TASK DESCRIPTION: Only the pictures should be left out; write out all other data exactly.

---------- DATASET CONTENT ----------

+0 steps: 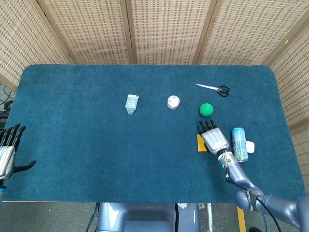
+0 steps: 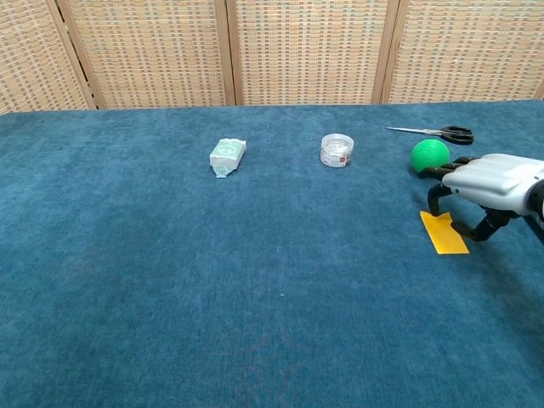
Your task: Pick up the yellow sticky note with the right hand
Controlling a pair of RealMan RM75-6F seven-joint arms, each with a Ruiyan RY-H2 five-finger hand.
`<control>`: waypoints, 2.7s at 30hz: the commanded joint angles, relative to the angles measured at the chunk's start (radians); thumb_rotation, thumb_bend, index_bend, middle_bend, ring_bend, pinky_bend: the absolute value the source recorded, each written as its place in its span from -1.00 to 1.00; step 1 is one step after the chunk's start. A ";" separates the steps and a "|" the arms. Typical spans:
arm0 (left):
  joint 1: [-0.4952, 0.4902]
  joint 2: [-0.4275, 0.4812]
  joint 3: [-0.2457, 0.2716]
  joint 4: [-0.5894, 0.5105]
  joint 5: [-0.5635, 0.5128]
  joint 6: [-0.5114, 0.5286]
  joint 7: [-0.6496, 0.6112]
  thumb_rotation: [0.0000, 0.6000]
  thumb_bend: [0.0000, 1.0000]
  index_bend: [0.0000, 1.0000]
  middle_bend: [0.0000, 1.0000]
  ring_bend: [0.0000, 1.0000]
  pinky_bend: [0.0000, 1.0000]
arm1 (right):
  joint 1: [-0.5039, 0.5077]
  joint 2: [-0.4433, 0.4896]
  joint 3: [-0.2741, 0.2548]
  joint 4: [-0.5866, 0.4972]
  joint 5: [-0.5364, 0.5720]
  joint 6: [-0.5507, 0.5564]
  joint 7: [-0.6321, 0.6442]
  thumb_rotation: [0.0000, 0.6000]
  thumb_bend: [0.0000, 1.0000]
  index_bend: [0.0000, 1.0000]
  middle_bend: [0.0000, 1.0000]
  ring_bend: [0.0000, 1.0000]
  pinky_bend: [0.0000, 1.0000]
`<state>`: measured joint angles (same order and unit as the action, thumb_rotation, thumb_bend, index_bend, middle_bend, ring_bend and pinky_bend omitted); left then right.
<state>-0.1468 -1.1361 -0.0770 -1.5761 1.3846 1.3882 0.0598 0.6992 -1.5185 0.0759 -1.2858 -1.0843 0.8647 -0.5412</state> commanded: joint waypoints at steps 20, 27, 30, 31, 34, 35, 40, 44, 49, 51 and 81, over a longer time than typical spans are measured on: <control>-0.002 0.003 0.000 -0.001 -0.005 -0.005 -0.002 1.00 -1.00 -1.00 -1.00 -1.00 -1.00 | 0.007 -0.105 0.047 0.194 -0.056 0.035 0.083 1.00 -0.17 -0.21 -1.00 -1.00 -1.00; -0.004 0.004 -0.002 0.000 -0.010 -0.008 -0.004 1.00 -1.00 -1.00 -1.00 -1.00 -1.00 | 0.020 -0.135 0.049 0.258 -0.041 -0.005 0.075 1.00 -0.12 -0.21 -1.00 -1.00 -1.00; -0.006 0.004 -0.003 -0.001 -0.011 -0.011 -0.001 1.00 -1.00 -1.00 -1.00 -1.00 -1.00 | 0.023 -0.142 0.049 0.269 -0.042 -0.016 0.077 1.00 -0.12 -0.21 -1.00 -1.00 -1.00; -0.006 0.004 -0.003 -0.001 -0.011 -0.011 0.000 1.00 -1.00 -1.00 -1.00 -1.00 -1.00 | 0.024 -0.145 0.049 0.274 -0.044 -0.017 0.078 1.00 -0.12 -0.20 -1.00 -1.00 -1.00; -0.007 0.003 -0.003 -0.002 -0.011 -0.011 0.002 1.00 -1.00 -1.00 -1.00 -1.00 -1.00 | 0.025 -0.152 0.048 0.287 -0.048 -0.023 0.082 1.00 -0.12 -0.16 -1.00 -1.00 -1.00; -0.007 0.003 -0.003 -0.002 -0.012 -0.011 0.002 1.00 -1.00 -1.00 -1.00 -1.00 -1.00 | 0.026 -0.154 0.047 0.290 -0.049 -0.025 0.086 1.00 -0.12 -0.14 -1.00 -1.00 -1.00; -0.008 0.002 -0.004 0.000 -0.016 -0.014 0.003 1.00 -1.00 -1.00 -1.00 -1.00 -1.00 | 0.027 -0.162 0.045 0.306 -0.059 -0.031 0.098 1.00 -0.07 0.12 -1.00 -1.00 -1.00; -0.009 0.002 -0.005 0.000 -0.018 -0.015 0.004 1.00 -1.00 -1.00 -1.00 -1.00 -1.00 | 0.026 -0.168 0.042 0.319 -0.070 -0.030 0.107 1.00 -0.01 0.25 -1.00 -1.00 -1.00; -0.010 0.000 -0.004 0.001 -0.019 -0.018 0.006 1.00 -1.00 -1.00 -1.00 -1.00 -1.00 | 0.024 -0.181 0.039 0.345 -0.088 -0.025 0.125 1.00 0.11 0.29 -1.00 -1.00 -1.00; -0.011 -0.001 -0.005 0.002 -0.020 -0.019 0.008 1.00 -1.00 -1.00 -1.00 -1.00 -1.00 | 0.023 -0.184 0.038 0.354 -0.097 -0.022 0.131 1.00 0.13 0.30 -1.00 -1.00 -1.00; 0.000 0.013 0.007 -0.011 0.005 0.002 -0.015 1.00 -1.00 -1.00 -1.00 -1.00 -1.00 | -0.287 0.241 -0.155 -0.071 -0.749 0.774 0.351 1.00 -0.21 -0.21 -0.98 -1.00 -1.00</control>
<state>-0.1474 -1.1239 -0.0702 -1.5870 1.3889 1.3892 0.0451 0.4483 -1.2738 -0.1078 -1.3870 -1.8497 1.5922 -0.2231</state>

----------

SOLUTION TO THIS PROBLEM:
+0 steps: 
+0 steps: 
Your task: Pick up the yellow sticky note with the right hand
Controlling a pair of RealMan RM75-6F seven-joint arms, each with a Ruiyan RY-H2 five-finger hand.
`<control>`: waypoints, 2.7s at 30hz: the commanded joint angles, relative to the angles measured at the chunk's start (radians); thumb_rotation, thumb_bend, index_bend, middle_bend, ring_bend, pinky_bend: the absolute value the source recorded, each written as its place in its span from -1.00 to 1.00; step 1 is one step after the chunk's start. A ";" separates the steps and a "|" the arms. Typical spans:
arm0 (left):
  joint 1: [-0.4952, 0.4902]
  joint 2: [-0.4275, 0.4812]
  joint 3: [-0.2457, 0.2716]
  joint 4: [-0.5894, 0.5105]
  joint 5: [-0.5635, 0.5128]
  joint 6: [-0.5114, 0.5286]
  joint 7: [-0.6496, 0.6112]
  thumb_rotation: [0.0000, 0.6000]
  thumb_bend: [0.0000, 1.0000]
  index_bend: [0.0000, 1.0000]
  middle_bend: [0.0000, 1.0000]
  ring_bend: [0.0000, 1.0000]
  pinky_bend: [0.0000, 1.0000]
arm1 (right):
  joint 1: [-0.5039, 0.5077]
  joint 2: [-0.4433, 0.4896]
  joint 3: [-0.2741, 0.2548]
  joint 4: [-0.5866, 0.4972]
  joint 5: [-0.5364, 0.5720]
  joint 6: [-0.5507, 0.5564]
  joint 7: [-0.6321, 0.6442]
  thumb_rotation: [0.0000, 0.6000]
  thumb_bend: [0.0000, 1.0000]
  index_bend: [0.0000, 1.0000]
  middle_bend: [0.0000, 1.0000]
  ring_bend: [0.0000, 1.0000]
  pinky_bend: [0.0000, 1.0000]
`<state>`: measured joint angles (same order and unit as the action, thumb_rotation, thumb_bend, index_bend, middle_bend, ring_bend and pinky_bend omitted); left then right.
<state>-0.1468 -1.1361 -0.0770 -1.5761 1.3846 1.3882 0.0598 0.6992 -1.5185 0.0759 -1.2858 -1.0843 0.8647 -0.5412</state> commanded: joint waypoints at steps 20, 27, 30, 31, 34, 35, 40, 44, 49, 51 and 81, over a longer time than typical spans are measured on: <control>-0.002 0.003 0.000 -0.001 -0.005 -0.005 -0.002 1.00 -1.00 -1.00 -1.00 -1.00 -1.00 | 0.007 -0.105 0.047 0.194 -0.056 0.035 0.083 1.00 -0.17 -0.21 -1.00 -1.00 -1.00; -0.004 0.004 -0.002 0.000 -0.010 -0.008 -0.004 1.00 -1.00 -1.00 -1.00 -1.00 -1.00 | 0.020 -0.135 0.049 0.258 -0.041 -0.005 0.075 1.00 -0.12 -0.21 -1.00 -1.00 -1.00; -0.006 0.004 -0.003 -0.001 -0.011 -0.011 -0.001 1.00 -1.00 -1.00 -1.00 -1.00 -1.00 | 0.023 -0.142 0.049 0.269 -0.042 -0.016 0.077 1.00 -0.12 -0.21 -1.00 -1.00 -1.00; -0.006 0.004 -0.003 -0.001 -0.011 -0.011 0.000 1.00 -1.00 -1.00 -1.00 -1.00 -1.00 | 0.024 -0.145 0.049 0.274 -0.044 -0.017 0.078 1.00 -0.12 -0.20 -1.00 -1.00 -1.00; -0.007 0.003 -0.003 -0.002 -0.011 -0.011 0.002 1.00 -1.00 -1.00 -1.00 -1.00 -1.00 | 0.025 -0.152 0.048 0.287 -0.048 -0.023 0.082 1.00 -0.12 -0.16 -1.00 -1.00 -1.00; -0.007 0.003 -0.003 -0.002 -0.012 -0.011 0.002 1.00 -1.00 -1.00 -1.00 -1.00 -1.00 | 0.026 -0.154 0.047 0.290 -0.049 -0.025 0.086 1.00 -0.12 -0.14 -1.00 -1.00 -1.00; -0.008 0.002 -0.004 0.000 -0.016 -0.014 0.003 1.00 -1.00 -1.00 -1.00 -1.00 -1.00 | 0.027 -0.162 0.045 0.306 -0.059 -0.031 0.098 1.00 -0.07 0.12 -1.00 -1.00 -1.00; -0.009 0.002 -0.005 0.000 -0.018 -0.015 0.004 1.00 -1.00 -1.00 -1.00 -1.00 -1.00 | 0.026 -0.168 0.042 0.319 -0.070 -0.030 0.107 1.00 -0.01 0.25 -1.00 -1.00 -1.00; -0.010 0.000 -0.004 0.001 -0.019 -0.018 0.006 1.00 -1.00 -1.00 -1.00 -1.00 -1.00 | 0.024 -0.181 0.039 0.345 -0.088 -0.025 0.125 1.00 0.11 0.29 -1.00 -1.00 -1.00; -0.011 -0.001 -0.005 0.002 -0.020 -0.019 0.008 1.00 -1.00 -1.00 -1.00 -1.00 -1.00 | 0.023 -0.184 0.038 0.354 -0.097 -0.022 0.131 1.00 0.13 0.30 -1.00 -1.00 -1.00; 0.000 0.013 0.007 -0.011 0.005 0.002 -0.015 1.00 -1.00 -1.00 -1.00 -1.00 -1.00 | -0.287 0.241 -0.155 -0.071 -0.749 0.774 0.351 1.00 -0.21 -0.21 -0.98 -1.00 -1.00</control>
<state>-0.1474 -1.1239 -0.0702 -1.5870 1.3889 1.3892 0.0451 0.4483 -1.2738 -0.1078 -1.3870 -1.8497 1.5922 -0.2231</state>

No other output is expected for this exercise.